The lesson I’ve learned across projects is that detail in molecular design pays out. Working with 3-(Difluoromethoxy)Bromobenzene, I’ve watched teams cut weeks from R&D timelines or skip lengthy purification protocols. In chemical development, reliable access to robust building blocks can even change hiring needs and collaboration structures. It’s not just about what a molecule looks like on paper—it’s the global ripple effects in time saved, patents earned, and therapies delivered.

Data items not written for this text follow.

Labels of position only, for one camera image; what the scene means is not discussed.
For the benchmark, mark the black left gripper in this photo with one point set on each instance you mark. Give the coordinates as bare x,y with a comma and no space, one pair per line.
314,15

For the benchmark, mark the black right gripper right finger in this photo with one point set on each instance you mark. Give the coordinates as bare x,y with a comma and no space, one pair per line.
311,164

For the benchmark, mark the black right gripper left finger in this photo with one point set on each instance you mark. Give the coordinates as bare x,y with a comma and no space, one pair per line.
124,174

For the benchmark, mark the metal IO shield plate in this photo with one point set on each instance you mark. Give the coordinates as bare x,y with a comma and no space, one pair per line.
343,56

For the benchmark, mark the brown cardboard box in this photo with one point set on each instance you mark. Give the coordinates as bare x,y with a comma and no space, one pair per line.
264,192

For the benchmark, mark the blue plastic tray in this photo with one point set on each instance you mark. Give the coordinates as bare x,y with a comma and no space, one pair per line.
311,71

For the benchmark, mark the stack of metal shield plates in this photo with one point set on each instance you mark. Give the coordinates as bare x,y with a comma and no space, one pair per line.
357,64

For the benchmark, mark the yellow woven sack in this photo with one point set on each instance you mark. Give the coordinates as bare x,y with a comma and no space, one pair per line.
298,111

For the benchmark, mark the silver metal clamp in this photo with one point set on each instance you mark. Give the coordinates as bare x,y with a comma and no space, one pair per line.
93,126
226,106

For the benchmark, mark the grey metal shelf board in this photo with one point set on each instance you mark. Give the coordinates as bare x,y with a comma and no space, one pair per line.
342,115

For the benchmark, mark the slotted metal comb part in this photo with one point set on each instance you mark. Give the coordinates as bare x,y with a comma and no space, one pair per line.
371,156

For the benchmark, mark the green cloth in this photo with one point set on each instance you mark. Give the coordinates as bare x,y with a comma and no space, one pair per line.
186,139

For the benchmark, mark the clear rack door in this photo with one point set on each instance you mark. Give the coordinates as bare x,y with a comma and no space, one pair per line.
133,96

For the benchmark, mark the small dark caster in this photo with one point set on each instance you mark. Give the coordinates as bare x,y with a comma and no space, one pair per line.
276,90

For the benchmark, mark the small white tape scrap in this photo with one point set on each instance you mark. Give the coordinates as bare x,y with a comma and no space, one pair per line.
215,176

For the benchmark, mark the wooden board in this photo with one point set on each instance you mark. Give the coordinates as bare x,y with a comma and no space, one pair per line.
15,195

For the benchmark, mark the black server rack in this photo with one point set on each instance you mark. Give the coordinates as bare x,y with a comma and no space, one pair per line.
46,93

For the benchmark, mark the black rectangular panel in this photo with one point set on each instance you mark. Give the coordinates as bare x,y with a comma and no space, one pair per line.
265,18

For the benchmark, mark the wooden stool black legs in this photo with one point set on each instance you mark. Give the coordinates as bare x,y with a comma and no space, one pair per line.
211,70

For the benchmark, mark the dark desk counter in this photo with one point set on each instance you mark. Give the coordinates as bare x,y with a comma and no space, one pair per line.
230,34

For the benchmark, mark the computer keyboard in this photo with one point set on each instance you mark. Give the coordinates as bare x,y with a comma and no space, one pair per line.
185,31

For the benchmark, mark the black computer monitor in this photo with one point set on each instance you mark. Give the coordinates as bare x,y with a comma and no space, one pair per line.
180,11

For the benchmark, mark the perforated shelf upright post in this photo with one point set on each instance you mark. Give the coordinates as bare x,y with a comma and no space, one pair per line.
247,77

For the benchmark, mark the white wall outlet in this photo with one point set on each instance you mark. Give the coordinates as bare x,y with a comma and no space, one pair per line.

The combination of bromine and difluoromethoxy substitution offers a genuine step forward. Where plain bromobenzenes limit outcomes, this molecule’s unique combination expands what’s possible. Directly, it helps chemists innovate faster in areas ranging from pharmaceuticals to crop protection. Indirectly, its use illustrates the broad principle that small modifications at the molecular level drive progress, even after decades of “standard” approaches.
Among the most frequent questions from new research associates and graduate students: What justifies the premium for such specialized aromatic reagents? Why not stick with less exotic options? In practice, the cost balances out when you factor in reduced side reactions, higher yields, and easier downstream modifications. Taking the time to compare routes head-to-head becomes easier in labs that document each step and maintain transparent data, results, and references.
As for handling and waste, the same diligence used for other halogenated compounds applies. Best results come from labs that hold regular safety reviews and maintain well-marked chemical inventories. Seasoned chemists share not only their successes but the near-misses and surprises, building a workplace where the best practices pass along to the next generation.
The story of 3-(Difluoromethoxy)Bromobenzene reflects the evolution of modern synthetic chemistry itself. Each feature—practical reactivity, improved metabolic stability, and electronic tunability—breathes new life into established workflows. While trends in pharmaceuticals and materials science continue to shift toward specialized fluorinated building blocks, this compound proves the value of smart molecular engineering.
Collaboration between industry and academia keeps advancing what’s possible. Graduate programs drill synthetic planning and retrosynthesis as a rite of passage; industry chemists refine those lessons for speed and scalability. 3-(Difluoromethoxy)Bromobenzene’s real-world impact comes from the mix of innovation and hands-on experience. As the demands of drug development, specialty materials, and green chemistry grow, so too does the need for building blocks that balance performance, accessibility, and safety.
In the years ahead, research into even more sophisticated fluorinated scaffolds will likely expand. For today, this molecule’s proven advantages earn it a regular place in well-stocked chemical collections. Those tackling new molecular targets, exploring environmental questions, or seeking to publish original results can expect 3-(Difluoromethoxy)Bromobenzene to remain a quietly reliable ally in the ever-advancing field of organic chemistry.